The work, opening with Preface, Contents, List of Figures, List of Tables, List of Abbreviations, consists of seven chapters, divided in turn into various sections and sub-sections, followed by two short appendices, dealing with Testing the Models of Ober and Kron and Measuring Poverty. It is also rounded off with a comprehensive Bibliography, an Index Locorum and the general Index.

The first chapter, "Poverty and Penia: Approaching the Lives of the Poor in the Ancient World", which constitutes the introduction to the volume, opens with the examination of the stelae by the cobbler Dionysius, dedicated to the hero Kallistephanos. This document provides an accurate idea of the relativity of the concept of poverty, since the artisan, who had to work for living, might be considered poor according to the parameters of classical Athens; however, the elegance of the stele and the content of the text inscribed might cause one to consider withdrawing him from that category and instead classifying him as well-off. The case of Dionysius the cobbler allows Taylor to lay the basis of the themes that underlie the whole volume: poverty is a broader concept; poverty must therefore not be examined solely as an economic condition in terms of wealth possessed or of lack of material resources by an individual, but should rather be considered a dynamic, multi-dimensional phenomenon that is destined to change over time, and which is defined by a series of factors and social inter-relations, interlinked with the idea of well-being. The author, relying on the theories of Amartya Sen, examines poverty in relationship to well-being and underlines the abilities that a person displays in exploiting the resources at his disposal to improve his welfare; therefore his capacity of social inclusion or exclusion becomes fundamental.
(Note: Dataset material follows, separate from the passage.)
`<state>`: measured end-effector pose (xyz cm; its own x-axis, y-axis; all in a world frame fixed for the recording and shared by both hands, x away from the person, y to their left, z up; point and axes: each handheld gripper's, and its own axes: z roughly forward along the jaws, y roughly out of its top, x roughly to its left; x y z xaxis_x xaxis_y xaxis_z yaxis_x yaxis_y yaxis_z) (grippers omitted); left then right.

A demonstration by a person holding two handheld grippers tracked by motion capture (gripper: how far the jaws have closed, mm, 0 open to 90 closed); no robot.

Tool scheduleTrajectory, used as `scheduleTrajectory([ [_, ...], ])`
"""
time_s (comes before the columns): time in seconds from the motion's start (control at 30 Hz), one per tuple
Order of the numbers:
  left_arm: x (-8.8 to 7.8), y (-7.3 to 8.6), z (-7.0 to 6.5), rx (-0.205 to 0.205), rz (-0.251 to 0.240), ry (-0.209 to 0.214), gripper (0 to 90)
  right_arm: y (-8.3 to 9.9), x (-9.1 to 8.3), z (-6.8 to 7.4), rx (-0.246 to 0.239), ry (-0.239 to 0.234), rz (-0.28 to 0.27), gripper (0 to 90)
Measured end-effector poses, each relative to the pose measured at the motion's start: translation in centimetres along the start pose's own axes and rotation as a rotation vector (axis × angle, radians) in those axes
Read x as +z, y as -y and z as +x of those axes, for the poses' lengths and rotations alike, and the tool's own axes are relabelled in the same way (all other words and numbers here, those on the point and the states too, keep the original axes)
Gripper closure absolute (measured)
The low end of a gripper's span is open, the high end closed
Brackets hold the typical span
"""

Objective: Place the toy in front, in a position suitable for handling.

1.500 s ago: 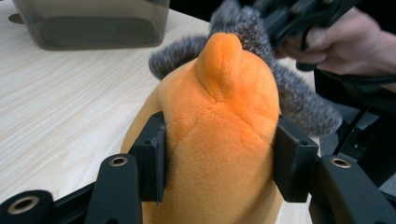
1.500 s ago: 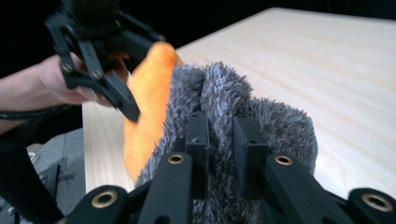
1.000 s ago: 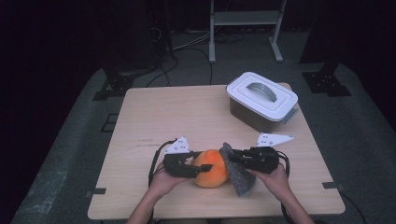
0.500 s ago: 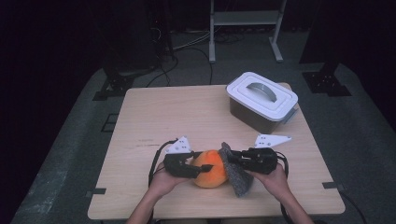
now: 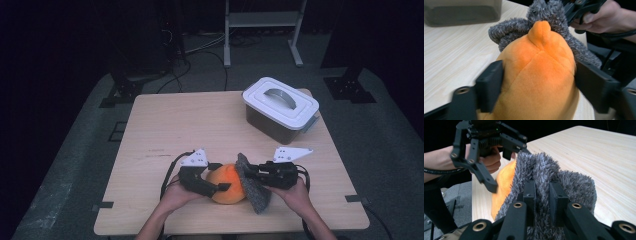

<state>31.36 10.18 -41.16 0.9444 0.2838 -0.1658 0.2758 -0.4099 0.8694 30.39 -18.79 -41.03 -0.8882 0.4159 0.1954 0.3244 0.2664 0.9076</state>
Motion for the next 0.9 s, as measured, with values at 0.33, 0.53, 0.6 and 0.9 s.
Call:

In the second chapter, "Poverty and Poverty Discourses", the literary sources of a historical, philosophical, theatrical and legal nature are discussed, which address what the Athenians wrote and thought about poverty, usually presented as a dichotomous condition with wealth. In the section Poverty, Leisure and Work, the author points out the difference between the condition of the poor person and the ptochos, who is delineated as an outsider or social outcast, as opposed to the poor person who can implement strategies to foster their social integration. Ptocheia, therefore, should be intended not so much as a form of serious poverty, but rather in terms of social exclusion. In the subsequent paragraphs, Taylor comes to the conclusion that examination of literary tradition, though fundamental to an understanding of how poverty was perceived within certain circles, offers little help in defining what poverty was for anyone who lived it: the sources are often influenced by elitist perspective and construct a view of poverty at odds with lived experience. Poverty was repeatedly morally charged: to be poor was to be bad.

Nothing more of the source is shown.